12. Place expensive products next to discounted ones. When Williams-Sonoma showed a $279 breadmaker next to $429 appliance, sales of the cheaper model doubled – even though practically nobody bought the higher priced item. Positioning a product next to a nearly identical but twice-as-expensive one makes the cheaper item look like a gotta-have-it bargain, says author William Poundstone in his book “Priceless.” Because we often don’t know the real cost or value of many things, we look for cues that will tell us. Differences in price tell the story – the cheaper breadmaker is 40 percent less than the other model – and provide a basis for buying – it was a great deal!

13. Take 1-cent off whole number prices. We’ve all seen these prices: $9.99, $19.99, $199.99. But why? Those 1-cent off prices are called “charm pricing.” We perceive the lower number and round down to the next unit rather than up to the closer one. Thus, you perceive the price of a $1.99 pack of pencils as $1, not $2, even though the price closer to $2. We’ll go out of our way for perceived “deals” like this to get the dopamine reward I spoke about earlier.

In “Priceless” psychologist William Poundstone dissects eight different studies on the effect of charm prices on shopping behavior. He found that, on average, they increased sales by 24 percent over their nearby items at a ’round’ price point.

However, shopping behavior changes when sale prices emphasize the undiscounted ones. Then buyers are more likely to choose the “round’ sale price over the ‘9’ price in a split test,  In the image below, the $40 reduced price won over the undiscounted $39:

reduced price

In this case an even number has more impact on shopping behavior even though it’s the higher price. However, combining $39 with a price reduction beats an undiscounted $39:

discount with 9

14. Don’t Let Discounts Become the “Real” Price. Unless your business is discounting, too many discounts may let customers get used to not paying full price for anything in your store. Your price integrity will erode. Unconsciously, a sale price is a statement of what  shoppers should really pay for something. So why would shoppers believe your full price if they know there will always be a big sale?

15. Don’t Compete Just on Price: Is price really your only advantage? Even retailers that are synonymous with discounting promote other features such as selection, style, or special services. The original designer outlet, Loehmann’s had good insight into irrational shopping behavior. The store cut the labels off its heavily discounted designer clothing. That made a trip to Loehmann’s into a competitive adventure. Shoppers not only got deals that they could brag about. They also took home the feeling of superiority that comes from the ability to distinguish between a $1,000 Chanel suit with a $100 price tag and a $200 suit selling for $100.

Don’t let your differentiation and positioning have a negative effect on shopping behavior. Your product’s perceived effectiveness will be reduced. This is especially true for cosmetics, prescription drugs, and over-the-counter health products. This Nielsen survey shows that shoppers actually favor value – bigger, higher quality – over price.
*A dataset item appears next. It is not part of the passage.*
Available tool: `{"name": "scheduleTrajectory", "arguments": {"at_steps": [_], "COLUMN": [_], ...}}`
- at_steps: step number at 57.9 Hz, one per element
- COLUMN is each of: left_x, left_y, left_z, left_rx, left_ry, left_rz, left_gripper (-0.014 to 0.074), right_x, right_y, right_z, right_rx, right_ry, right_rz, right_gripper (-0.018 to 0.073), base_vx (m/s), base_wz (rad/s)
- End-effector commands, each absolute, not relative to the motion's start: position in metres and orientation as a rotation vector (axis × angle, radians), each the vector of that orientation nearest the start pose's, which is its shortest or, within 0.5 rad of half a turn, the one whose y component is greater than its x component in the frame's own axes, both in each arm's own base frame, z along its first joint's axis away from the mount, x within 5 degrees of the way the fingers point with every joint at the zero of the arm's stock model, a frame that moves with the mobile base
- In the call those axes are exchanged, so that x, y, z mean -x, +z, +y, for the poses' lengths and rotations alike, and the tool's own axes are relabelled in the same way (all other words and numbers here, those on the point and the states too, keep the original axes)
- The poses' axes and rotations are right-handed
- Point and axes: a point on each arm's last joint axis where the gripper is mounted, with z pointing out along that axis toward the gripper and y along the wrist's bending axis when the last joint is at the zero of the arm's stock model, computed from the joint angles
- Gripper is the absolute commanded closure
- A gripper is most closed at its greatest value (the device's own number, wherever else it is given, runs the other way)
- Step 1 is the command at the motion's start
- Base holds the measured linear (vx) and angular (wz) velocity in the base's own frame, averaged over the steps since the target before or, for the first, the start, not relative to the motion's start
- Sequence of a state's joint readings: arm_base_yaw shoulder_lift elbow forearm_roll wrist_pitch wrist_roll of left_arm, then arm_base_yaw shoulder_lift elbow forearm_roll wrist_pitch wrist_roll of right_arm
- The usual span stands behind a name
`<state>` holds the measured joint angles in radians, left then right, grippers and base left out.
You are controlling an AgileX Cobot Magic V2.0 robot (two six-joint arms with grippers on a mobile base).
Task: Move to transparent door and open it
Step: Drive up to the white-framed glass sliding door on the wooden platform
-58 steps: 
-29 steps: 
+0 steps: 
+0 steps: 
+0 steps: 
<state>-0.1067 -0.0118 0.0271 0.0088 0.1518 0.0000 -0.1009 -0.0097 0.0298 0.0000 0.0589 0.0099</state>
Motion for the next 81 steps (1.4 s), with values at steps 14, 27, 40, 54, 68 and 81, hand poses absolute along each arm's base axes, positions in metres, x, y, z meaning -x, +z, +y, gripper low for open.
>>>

In summary, there’s no shortage of research in the psychology of pricing and discounting on shopping behavior. I’ve just skimmed the surface here. Of course, as with any marketing tool, the foundation is clarity about your target customer and your value proposition.

If you’re a discount supermarket, your customers expect to see a prominent list of weekly specials. Even if those discounts are only a few cents, as we saw, shoppers are more likely to buy and buy more – two loaves of artisan bread for $6.79, instead of 1 for $3.49.

If you’re a high-end specialty grocer, your shoppers expect an experience – not just artisan bread, but getting to know about the baker who made it, the recipe she uses, and her special technique. Your discounting strategy is “this week only” it’s on sale for $6.79 – instead of $6.95 – a loaf.

What discounting strategies have you tried? How have they affected shopping bahavior?